A plant-microbe interaction framework explaining nutrient effects on primary production
2018. P. T. Capek (et al.). Nature Ecology & Evolution 2 (10), 1588-1596Article
In most terrestrial ecosystems, plant growth is limited by nitrogen and phosphorus. Adding either nutrient to soil usually affects primary production, but their effects can be positive or negative. Here we provide a general stoichiometric framework for interpreting these contrasting effects. First, we identify nitrogen and phosphorus limitations on plants and soil microorganisms using their respective nitrogen to phosphorus critical ratios. Second, we use these ratios to show how soil microorganisms mediate the response of primary production to limiting and non-limiting nutrient addition along a wide gradient of soil nutrient availability. Using a meta-analysis of 51 factorial nitrogen-phosphorus fertilization experiments conducted across multiple ecosystems, we demonstrate that the response of primary production to nitrogen and phosphorus additions is accurately predicted by our stoichiometric framework.

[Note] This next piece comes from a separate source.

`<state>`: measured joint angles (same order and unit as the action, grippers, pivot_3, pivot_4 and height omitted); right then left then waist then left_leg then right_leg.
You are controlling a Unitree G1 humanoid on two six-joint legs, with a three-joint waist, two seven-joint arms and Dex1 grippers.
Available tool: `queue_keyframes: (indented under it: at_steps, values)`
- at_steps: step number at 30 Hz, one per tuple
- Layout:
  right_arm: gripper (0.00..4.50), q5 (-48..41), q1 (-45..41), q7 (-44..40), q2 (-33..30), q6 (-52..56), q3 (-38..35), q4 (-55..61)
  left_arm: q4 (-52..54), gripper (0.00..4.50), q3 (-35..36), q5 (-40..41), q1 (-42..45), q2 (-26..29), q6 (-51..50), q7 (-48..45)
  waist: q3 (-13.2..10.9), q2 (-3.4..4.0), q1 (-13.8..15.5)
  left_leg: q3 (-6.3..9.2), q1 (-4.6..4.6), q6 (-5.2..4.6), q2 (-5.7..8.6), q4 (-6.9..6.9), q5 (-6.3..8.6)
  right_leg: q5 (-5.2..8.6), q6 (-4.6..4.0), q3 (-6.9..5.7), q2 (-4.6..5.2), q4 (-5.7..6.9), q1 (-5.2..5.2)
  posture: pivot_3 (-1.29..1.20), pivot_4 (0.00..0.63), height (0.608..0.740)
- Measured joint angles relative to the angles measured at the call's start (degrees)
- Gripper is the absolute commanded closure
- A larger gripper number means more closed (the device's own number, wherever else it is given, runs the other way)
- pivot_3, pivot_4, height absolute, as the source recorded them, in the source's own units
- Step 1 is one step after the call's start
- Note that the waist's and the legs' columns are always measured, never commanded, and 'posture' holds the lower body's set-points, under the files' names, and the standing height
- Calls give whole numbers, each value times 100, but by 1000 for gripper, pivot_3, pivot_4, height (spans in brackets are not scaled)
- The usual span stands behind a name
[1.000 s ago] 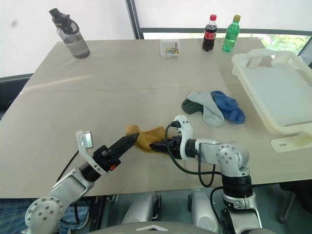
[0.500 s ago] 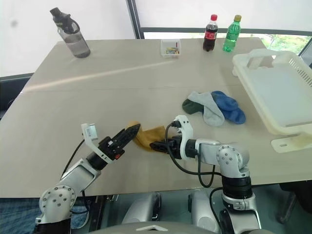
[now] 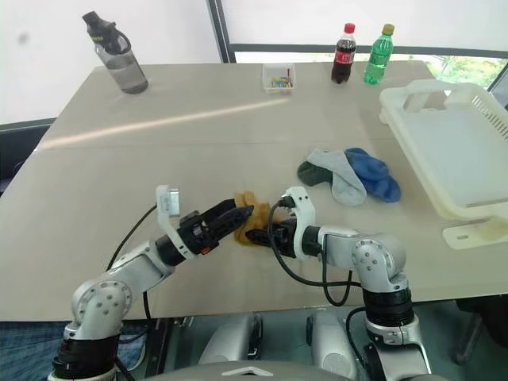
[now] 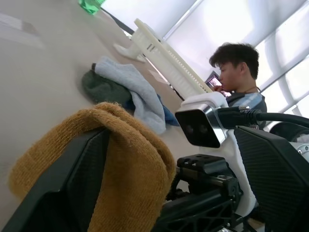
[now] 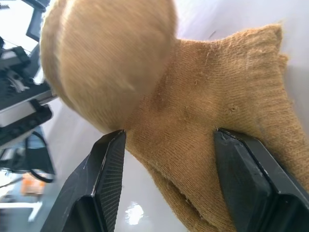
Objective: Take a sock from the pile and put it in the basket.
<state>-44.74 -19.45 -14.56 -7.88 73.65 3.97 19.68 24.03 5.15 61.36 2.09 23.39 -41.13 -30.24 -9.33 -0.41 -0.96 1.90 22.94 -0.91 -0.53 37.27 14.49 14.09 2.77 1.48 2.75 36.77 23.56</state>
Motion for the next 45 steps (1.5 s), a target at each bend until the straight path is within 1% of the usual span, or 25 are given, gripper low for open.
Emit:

The only pattern that could not be predicted by our original framework suggests that nitrogen has not only a structural function in growing organisms, but also a key role in promoting plant and microbial nutrient acquisition. We conclude that this stoichiometric framework offers the most parsimonious way to interpret contrasting and, until now, unresolved responses of primary production to nutrient addition in terrestrial ecosystems.